Os efeitos especiais são o ponto alto do filme, os animais são realmente fantásticos! Percebe-se que os animadores realmente se dedicaram no desenvolvimento das criaturas, os movimentos, o comportamento de cada uma e até os grunhidos que elas emitem nos fazem acreditar que elas bem poderiam existir em nosso mundo (ou existem e nós trouxas não vemos). Apesar de que aqui e ali conseguimos enxergar uma tela verde bem nítida ou a interação dos atores com a computação gráfica acaba não sendo tão fluída assim, mas são momentos escassos e no geral os efeitos impressionam. Não ficaria surpreso se saísse daqui uma indicação ao Oscar, juntamente com algum de Direção de Arte e Figurino, já que a ambientação de Nova Iorque nos anos 20 é de encher os olhos.
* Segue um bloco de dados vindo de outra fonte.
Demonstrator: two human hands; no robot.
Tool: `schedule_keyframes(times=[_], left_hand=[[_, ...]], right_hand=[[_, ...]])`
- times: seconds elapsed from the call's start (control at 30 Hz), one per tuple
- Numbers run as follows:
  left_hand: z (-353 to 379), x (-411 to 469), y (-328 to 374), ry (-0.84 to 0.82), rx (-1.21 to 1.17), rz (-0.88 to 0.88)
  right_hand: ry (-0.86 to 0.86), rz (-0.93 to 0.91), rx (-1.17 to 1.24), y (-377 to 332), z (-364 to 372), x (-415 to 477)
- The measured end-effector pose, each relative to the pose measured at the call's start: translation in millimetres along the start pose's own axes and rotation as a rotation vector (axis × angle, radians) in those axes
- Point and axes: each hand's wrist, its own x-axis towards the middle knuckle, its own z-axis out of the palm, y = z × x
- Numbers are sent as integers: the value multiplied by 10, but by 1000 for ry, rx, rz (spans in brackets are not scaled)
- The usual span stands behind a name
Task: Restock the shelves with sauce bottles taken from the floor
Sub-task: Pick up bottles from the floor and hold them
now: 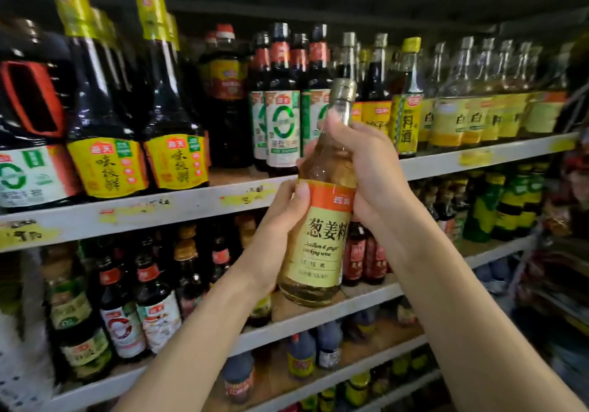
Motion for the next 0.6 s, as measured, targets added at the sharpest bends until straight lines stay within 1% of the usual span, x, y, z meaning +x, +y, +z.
schedule_keyframes(times=[0.2,0.27,0.37,0.47,0.6], left_hand=[[818,574,-343,-16,-176,-59],[1051,763,-471,-90,-267,-121],[1415,1011,-631,-269,-402,-206],[1716,1228,-733,-289,-456,-246],[1908,1452,-799,-357,-459,-224]], right_hand=[[12,-7,-62,-255,-920,189],[39,-15,-126,-369,-1202,221],[133,-27,-235,-524,-1551,288],[213,-38,-303,-643,-1809,364],[252,-60,-306,-749,-2048,427]])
Comentei anteriormente sobre a desculpa da Rowling em ambientar o filme nesse ano de 1926, pois bem. Para quem não é tão fã assim de Harry Potter, eu explico: é durante esse período que temos a ascensão de Gerardo Grindelwald e a sua visão de um mundo onde os bruxos estivessem no poder, deixando os trouxas subordinados a eles. O seu lema de “Para um bem maior” acabou conquistando diversos seguidores e muitos dizem que ele é um dos bruxos das trevas mais maléficos e poderosos a terem surgido, perdendo apenas para Voldermort. Os dois vilões até compartilham uma obsessão em comum: as Relíquias da Morte e em especial, a Varinha das Varinhas, tanto que nos dois últimos filmes de Harry Potter, aparece a busca de Voldemort pela Varinha e como ele assassina Grindelwald, sem que este revelasse o paradeiro do objeto mágico. Mas o fato que mais está deixando os fãs empolgados é que essa nova leva de filmes irá se encerrar em 1945, com o que é considerado o maior duelo bruxo de todos os tempos: Dumbledore x Grindelwald.
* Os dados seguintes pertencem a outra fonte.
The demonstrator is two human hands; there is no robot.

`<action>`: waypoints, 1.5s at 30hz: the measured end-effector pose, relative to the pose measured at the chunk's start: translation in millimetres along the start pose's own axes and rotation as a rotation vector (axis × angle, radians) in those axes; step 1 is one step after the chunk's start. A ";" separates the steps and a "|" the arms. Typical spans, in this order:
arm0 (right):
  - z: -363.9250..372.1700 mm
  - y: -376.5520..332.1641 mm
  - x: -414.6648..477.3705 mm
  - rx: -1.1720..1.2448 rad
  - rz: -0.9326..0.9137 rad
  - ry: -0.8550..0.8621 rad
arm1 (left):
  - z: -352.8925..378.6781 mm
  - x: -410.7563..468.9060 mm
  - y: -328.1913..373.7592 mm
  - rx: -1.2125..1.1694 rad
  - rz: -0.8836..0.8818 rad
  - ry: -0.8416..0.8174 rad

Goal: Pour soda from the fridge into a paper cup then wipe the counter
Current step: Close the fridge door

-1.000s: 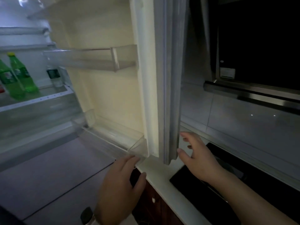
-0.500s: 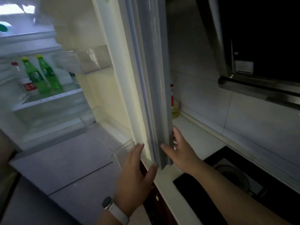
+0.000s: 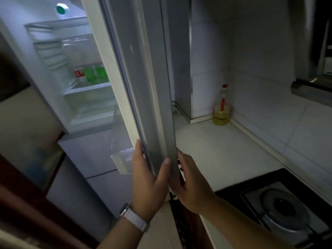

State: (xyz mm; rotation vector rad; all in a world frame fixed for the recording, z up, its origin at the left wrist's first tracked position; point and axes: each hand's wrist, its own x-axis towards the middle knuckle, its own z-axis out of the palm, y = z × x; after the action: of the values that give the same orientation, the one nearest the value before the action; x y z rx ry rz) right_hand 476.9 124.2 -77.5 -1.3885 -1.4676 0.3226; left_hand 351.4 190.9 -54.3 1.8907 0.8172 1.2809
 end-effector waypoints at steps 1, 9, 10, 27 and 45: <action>5.4 -0.6 2.8 -0.029 -0.053 -0.014 | -7.3 -0.1 -4.6 0.001 -0.014 0.034; 63.8 -6.1 65.7 -0.258 -0.284 -0.031 | -84.5 9.9 -28.1 0.077 -0.030 0.168; 74.5 -7.5 77.7 -0.301 -0.311 -0.033 | -94.9 12.1 -30.5 0.091 -0.036 0.173; 240.3 -28.0 209.7 -0.653 -0.530 -0.084 | -261.2 80.7 -142.2 -0.078 -0.104 0.233; 326.2 -0.1 364.9 -1.026 -0.674 -0.057 | -320.7 215.8 -229.9 0.141 -0.179 0.420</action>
State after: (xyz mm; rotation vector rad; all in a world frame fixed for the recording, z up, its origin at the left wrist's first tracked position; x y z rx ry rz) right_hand 295.9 577.4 -38.9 -1.4945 -2.1618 -0.9473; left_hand 89.8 556.7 -50.6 1.6266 1.2913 1.5638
Esses dois grandes bruxos, no passado, já foram grandes amigos, havendo até um interesse romântico entre os dois. Essa amizade só se encerrou devido à morte da irmã mais nova de Dumbledore e consequente a fuga de Grindelwald da Grã-Bretanha, após uma briga entre eles e Aberforth (irmão de Dumbledore) . Nos anos seguintes, enquanto reunia seu exército e tentava colocar seu plano em prática, o bruxo das trevas focou as suas ações mais polêmicas fora do país, evitando um embate com o ex-amigo.
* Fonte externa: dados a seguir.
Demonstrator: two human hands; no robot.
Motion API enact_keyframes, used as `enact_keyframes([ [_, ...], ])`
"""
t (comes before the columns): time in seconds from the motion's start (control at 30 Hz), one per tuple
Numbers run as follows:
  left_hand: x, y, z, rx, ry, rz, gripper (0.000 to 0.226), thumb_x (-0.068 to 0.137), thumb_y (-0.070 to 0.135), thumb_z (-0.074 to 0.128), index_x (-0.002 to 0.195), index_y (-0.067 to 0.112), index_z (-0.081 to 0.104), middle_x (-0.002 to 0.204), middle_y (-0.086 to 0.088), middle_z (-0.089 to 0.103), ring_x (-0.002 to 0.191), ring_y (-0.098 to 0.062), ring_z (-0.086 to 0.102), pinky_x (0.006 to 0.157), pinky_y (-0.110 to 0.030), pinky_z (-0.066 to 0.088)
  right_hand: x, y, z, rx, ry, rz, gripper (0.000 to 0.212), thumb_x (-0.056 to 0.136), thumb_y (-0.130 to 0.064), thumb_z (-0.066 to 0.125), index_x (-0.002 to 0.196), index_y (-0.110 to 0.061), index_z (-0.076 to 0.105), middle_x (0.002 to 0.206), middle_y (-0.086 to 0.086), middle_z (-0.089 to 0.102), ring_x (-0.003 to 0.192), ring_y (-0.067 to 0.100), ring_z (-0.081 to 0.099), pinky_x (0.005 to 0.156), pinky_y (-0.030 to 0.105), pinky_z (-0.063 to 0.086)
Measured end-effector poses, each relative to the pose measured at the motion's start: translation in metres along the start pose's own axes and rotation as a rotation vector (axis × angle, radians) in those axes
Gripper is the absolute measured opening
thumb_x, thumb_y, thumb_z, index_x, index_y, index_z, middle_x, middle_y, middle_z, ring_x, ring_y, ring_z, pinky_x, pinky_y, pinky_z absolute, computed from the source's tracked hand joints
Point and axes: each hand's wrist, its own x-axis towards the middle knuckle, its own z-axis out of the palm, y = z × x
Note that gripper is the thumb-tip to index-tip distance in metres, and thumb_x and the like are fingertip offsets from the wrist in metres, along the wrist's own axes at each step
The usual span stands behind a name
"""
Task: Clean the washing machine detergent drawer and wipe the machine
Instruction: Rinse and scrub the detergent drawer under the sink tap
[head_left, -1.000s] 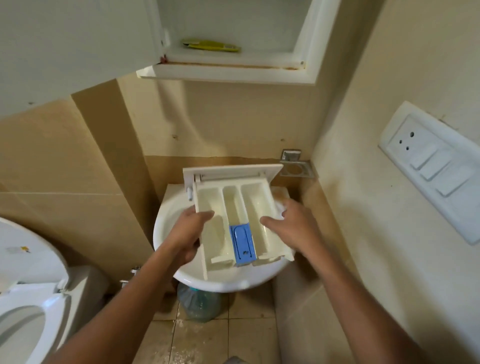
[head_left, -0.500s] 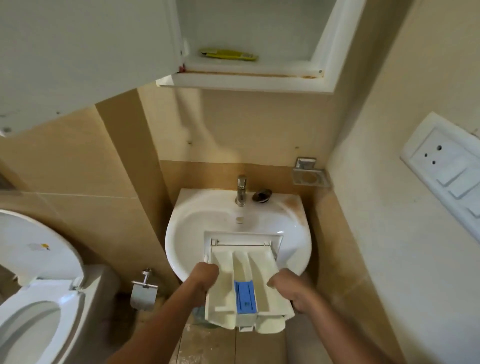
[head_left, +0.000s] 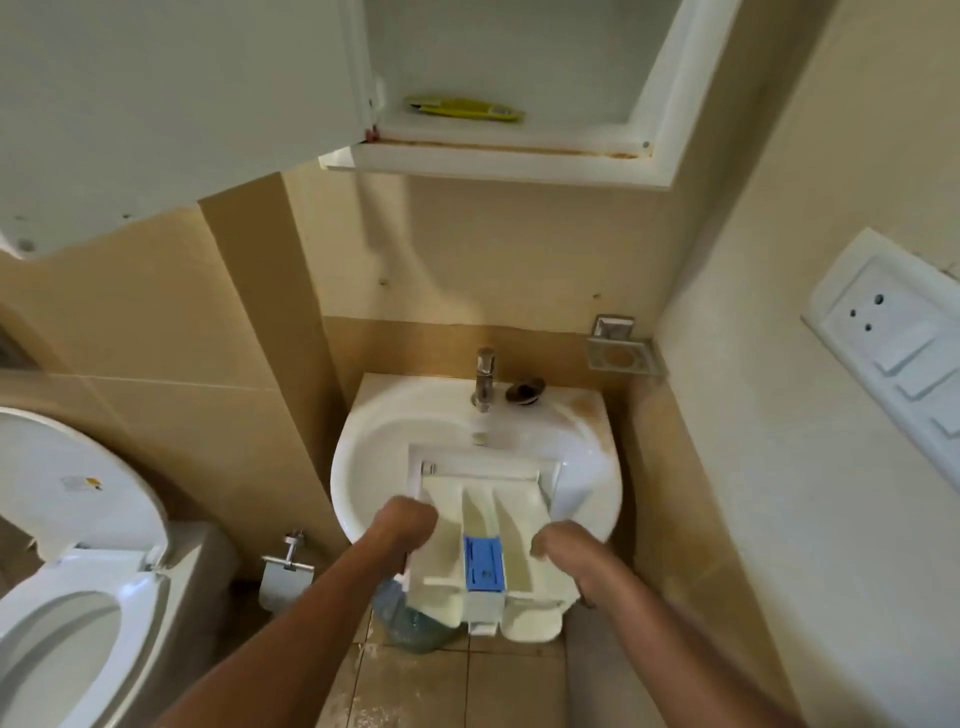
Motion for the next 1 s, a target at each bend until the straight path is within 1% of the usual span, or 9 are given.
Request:
enact_keyframes([
  [0.1, 0.008, -0.019, 0.003, 0.0, -0.043, -0.048, 0.018, 0.097, 0.01, 0.048, 0.081, 0.006, 0.053, 0.08, -0.008, 0.056, 0.072, -0.018, 0.055, 0.066, -0.029, 0.047, 0.005, 0.006, -0.001, -0.093, -0.045, -0.011, 0.011, 0.096, -0.009, 0.051, 0.092, -0.009, 0.062, 0.088, 0.007, 0.067, 0.08, 0.02, 0.063, 0.064, 0.027, 0.05],
  [0.2, -0.014, 0.014, -0.017, -0.12, 0.182, 0.226, 0.03, 0.1, 0.017, 0.049, 0.074, 0.004, 0.056, 0.066, -0.006, 0.056, 0.057, -0.017, 0.053, 0.052, -0.029, 0.043, 0.002, -0.024, -0.016, 0.013, 0.132, -0.285, 0.018, 0.096, -0.017, 0.054, 0.105, -0.009, 0.068, 0.095, 0.008, 0.073, 0.089, 0.024, 0.07, 0.085, 0.043, 0.058],
  [0.4, -0.066, 0.069, -0.055, -0.373, 0.539, 0.923, 0.029, 0.099, 0.015, 0.045, 0.072, 0.005, 0.051, 0.055, -0.013, 0.054, 0.047, -0.027, 0.052, 0.042, -0.035, 0.04, -0.054, -0.074, -0.035, 0.181, 0.664, -1.106, 0.01, 0.099, -0.016, 0.057, 0.089, -0.017, 0.061, 0.074, -0.003, 0.06, 0.062, -0.002, 0.052, 0.065, 0.006, 0.043],
  [0.47, -0.05, 0.051, -0.04, -0.216, 0.537, 0.788, 0.028, 0.095, 0.013, 0.047, 0.069, 0.003, 0.047, 0.049, -0.007, 0.048, 0.044, -0.024, 0.051, 0.041, -0.03, 0.037, -0.033, -0.047, -0.017, 0.109, 0.712, -0.92, 0.011, 0.095, -0.014, 0.057, 0.096, -0.005, 0.063, 0.077, -0.001, 0.059, 0.063, 0.002, 0.051, 0.069, 0.011, 0.045],
  [0.57, -0.018, 0.007, -0.01, 0.044, 0.163, 0.221, 0.025, 0.099, 0.013, 0.049, 0.074, 0.008, 0.053, 0.068, -0.002, 0.055, 0.062, -0.016, 0.058, 0.053, -0.021, 0.043, 0.006, -0.006, 0.001, -0.086, 0.209, -0.196, 0.025, 0.095, -0.01, 0.053, 0.112, 0.006, 0.062, 0.087, 0.007, 0.064, 0.08, 0.022, 0.064, 0.068, 0.032, 0.052],
  [0.63, -0.01, -0.022, 0.004, 0.066, -0.008, 0.045, 0.018, 0.098, 0.009, 0.05, 0.08, 0.01, 0.054, 0.082, -0.006, 0.059, 0.07, -0.013, 0.057, 0.058, -0.021, 0.048, 0.015, 0.014, 0.005, -0.218, 0.05, -0.022, 0.021, 0.096, -0.006, 0.048, 0.114, 0.001, 0.056, 0.09, 0.007, 0.059, 0.079, 0.019, 0.058, 0.067, 0.03, 0.051],
  [0.77, -0.026, -0.03, 0.003, -0.121, -0.033, 0.031, 0.013, 0.102, 0.02, 0.05, 0.097, 0.007, 0.051, 0.093, -0.011, 0.065, 0.076, -0.02, 0.068, 0.06, -0.031, 0.06, 0.015, -0.002, -0.008, -0.3, 0.086, -0.165, 0.018, 0.094, -0.01, 0.045, 0.108, -0.007, 0.057, 0.103, 0.01, 0.064, 0.09, 0.023, 0.063, 0.076, 0.033, 0.055],
  [0.87, -0.048, -0.008, -0.012, 0.148, -0.201, 0.036, 0.043, 0.099, 0.051, 0.051, 0.099, 0.008, 0.05, 0.084, -0.01, 0.07, 0.06, -0.022, 0.072, 0.055, -0.033, 0.061, 0.02, -0.045, -0.035, -0.651, 0.129, -0.296, 0.022, 0.092, -0.013, 0.047, 0.109, -0.005, 0.059, 0.111, 0.012, 0.065, 0.092, 0.026, 0.061, 0.073, 0.031, 0.05],
  [1.0, -0.084, 0.032, -0.03, 0.311, 0.076, 0.69, 0.04, 0.091, 0.048, 0.065, 0.108, 0.012, 0.067, 0.079, 0.004, 0.071, 0.063, -0.007, 0.066, 0.064, -0.027, 0.058, -0.002, -0.119, -0.064, -1.258, 0.183, -0.606, 0.021, 0.091, -0.012, 0.052, 0.104, -0.016, 0.067, 0.106, 0.005, 0.07, 0.088, 0.025, 0.064, 0.072, 0.033, 0.052],
])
Deu pra entender o porquê da empolgação dos fãs? Dumbledore jovem, um novo e poderoso vilão em ascensão, um duelo mágico entre dois bruxos excepcionais, uma amizade desfeita… É muita coisa para um coração pottermaníaco aguentar. Melhor do que vermos essa época retratada na telona em grande estilo, só se finalmente for dado o sinal verde para a tão especulada série sobre os fundadores de Hogwarts!
Com bons efeitos e uma poderosa história Animais Fantásticos e Onde Eles Habitam é um filme que supera expectativas e faz jus à sua existência. Mais que apenas um caça-níqueis o filme possui personalidade própria, que apesar de tocar somente na superfície nessa primeira incursão a este novo universo, promete ampliar ainda mais o universo mágico criado por Rowling. Eu mal posso esperar para ver quais surpresas ela está preparando para o futuro!